Data entries
- - - - - - -

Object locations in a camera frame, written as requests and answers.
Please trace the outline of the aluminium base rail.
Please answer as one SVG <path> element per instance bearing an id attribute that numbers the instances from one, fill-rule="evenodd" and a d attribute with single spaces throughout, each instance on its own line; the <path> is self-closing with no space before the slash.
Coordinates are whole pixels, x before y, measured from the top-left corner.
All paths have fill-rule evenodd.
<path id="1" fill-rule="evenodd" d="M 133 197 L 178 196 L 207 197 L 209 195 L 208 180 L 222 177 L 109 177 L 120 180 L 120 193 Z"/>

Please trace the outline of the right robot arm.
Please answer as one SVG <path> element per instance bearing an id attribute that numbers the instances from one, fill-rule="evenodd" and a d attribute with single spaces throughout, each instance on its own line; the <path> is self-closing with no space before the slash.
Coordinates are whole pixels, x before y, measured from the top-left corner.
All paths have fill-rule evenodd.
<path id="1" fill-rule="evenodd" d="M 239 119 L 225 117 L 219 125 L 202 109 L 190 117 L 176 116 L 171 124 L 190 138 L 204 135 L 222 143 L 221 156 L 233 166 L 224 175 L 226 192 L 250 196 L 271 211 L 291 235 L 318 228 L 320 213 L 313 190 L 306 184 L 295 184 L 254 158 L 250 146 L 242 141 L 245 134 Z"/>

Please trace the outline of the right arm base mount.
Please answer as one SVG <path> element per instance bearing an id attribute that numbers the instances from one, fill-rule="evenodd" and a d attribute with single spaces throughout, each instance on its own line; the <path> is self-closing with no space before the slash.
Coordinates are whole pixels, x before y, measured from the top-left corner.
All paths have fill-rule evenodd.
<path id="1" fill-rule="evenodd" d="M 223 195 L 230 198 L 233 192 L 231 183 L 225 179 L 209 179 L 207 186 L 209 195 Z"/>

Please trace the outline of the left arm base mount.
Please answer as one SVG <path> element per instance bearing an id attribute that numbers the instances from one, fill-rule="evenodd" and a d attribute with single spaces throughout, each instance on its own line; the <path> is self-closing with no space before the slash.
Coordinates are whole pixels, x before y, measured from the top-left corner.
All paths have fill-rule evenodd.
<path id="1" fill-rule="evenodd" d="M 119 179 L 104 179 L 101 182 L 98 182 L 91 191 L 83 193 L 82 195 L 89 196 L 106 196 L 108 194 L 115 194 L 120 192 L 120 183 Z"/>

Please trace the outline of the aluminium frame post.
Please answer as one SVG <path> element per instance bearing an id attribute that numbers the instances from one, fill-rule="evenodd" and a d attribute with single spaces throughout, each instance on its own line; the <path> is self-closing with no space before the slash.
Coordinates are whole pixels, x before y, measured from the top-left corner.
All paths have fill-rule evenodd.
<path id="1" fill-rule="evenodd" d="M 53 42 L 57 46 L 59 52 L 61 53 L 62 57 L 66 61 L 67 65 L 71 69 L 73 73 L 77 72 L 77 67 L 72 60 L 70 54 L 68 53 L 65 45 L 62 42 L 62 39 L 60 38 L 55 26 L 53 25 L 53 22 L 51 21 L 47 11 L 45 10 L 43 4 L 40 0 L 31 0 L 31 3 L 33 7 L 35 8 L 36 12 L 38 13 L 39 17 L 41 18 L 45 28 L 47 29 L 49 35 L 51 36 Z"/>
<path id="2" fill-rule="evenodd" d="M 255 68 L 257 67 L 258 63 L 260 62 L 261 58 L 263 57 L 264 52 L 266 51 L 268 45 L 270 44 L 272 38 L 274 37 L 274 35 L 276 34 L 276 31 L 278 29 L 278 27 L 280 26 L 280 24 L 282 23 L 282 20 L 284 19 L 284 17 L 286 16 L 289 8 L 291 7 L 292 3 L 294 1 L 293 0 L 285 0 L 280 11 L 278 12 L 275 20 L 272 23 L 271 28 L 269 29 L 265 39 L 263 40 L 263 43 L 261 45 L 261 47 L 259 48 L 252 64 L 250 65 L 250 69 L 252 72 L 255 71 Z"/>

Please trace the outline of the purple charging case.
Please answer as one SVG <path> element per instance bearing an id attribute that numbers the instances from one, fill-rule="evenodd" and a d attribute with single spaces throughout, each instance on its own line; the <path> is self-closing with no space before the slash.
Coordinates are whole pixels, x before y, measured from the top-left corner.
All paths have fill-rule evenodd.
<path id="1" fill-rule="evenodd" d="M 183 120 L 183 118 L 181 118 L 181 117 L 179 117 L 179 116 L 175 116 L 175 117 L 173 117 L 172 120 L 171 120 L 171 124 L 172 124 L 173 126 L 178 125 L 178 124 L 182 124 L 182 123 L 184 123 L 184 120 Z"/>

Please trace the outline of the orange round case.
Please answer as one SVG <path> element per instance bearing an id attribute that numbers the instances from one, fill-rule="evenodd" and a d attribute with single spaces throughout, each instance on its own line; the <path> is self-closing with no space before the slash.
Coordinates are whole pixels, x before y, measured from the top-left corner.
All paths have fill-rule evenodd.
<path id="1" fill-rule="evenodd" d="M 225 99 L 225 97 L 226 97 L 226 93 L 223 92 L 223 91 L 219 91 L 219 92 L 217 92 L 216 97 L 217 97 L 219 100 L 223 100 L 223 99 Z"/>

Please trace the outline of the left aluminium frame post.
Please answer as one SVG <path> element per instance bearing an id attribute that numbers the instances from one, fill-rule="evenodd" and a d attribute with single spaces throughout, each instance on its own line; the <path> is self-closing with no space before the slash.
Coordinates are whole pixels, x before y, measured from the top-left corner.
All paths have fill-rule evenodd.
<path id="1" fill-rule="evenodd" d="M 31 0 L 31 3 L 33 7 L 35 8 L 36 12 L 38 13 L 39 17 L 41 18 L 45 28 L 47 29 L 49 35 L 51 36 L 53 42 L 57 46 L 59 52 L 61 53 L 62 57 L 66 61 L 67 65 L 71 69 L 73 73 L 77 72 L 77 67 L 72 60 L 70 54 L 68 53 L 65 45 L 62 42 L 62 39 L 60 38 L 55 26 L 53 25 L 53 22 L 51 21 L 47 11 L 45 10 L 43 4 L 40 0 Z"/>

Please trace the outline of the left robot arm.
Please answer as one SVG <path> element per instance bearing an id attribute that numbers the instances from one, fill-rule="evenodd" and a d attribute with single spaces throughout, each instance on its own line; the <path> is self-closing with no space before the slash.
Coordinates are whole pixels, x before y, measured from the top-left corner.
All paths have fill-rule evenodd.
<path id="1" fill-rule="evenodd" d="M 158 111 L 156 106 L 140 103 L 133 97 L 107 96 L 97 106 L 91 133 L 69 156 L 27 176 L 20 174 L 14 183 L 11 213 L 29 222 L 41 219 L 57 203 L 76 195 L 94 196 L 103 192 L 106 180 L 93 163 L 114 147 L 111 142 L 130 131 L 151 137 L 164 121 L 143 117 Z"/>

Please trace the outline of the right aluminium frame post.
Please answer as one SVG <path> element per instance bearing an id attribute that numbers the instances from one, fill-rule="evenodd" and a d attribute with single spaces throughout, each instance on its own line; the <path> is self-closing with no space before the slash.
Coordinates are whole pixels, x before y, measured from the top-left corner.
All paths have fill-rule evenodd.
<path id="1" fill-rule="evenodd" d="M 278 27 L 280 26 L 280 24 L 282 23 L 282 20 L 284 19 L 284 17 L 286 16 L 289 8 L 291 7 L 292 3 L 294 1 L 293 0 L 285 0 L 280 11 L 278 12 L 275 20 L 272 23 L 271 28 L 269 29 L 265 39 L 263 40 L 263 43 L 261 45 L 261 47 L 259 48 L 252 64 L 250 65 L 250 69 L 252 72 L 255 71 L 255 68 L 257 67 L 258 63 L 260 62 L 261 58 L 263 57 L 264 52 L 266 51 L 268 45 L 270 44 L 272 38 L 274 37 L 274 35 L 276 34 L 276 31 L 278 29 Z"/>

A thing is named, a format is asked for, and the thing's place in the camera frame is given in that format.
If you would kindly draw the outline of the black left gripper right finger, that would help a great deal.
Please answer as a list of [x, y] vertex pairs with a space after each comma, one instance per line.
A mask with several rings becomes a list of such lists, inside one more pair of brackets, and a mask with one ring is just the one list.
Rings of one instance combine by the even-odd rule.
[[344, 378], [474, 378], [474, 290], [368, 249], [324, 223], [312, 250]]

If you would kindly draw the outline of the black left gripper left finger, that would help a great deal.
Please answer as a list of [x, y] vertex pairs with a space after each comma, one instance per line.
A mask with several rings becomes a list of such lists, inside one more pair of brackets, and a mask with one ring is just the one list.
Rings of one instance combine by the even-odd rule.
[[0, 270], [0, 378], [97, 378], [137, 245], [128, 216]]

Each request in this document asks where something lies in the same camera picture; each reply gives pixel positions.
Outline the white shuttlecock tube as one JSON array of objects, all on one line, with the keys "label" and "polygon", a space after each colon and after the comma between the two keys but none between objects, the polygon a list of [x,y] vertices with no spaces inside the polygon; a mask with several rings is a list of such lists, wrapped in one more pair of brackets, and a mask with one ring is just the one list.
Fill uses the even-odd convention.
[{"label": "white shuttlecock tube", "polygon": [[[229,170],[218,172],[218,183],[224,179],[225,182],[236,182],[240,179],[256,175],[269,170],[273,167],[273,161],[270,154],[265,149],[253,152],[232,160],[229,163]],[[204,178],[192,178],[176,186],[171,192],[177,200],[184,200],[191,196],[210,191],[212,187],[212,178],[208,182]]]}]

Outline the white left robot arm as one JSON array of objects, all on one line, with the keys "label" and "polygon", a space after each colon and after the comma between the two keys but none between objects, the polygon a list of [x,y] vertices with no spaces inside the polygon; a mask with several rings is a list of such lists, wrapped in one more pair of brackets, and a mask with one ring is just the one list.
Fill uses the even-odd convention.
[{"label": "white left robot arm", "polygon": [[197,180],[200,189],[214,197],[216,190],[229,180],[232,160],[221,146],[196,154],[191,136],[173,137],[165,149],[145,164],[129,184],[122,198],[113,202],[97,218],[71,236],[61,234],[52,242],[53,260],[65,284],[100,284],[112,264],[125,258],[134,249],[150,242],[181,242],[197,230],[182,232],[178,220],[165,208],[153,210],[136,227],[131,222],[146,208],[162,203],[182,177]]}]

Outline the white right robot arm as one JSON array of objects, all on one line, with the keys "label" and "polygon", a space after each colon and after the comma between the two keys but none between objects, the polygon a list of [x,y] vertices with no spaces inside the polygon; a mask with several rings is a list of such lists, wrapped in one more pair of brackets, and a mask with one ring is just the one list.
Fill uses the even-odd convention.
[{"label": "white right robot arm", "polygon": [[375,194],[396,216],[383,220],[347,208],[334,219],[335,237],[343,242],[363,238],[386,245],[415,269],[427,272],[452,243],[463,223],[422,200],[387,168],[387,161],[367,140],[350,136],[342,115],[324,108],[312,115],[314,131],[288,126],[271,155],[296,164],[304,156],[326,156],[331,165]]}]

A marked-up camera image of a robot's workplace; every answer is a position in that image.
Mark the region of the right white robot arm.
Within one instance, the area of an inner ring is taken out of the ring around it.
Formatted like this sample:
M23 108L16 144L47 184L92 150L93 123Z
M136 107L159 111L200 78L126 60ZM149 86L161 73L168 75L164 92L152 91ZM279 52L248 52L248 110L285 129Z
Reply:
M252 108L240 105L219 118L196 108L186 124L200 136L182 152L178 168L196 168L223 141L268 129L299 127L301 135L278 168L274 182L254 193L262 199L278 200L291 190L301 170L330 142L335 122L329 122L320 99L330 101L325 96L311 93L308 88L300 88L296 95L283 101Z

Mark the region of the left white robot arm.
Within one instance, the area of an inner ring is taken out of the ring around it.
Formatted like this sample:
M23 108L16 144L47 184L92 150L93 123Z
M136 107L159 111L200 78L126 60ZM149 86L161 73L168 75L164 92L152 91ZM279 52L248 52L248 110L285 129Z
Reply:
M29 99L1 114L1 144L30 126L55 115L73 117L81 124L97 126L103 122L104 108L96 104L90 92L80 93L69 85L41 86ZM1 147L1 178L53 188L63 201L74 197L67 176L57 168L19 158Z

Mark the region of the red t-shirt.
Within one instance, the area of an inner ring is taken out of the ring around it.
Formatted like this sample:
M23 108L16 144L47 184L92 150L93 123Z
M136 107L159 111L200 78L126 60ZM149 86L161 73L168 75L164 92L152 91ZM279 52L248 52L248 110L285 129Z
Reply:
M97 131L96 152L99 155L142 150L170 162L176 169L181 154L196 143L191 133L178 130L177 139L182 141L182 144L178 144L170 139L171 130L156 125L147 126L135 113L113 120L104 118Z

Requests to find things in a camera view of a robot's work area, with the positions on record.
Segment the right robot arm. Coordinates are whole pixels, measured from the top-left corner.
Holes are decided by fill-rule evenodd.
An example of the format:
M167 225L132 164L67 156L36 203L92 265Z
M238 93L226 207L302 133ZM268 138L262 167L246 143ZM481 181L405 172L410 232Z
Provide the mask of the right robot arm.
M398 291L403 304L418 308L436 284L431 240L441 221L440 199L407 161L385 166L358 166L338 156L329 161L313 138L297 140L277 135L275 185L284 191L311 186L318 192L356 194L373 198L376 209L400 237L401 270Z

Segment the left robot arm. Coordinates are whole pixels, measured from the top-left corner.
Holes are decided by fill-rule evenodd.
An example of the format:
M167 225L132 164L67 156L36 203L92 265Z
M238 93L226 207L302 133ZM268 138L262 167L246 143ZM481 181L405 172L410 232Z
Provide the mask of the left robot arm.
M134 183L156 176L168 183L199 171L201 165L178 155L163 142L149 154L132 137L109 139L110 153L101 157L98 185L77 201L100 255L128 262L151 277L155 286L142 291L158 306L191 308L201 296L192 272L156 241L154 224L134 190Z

- - - - - - -

## [EXERCISE AIM]
Transcribe the lines from the first line of the records through the line that contains "Please trace the outline of the aluminium base", both included, and add nothing else.

## [OUTPUT FOR THIS TASK]
Object locations in a camera frame, written as requests and answers.
Please trace the outline of the aluminium base rail.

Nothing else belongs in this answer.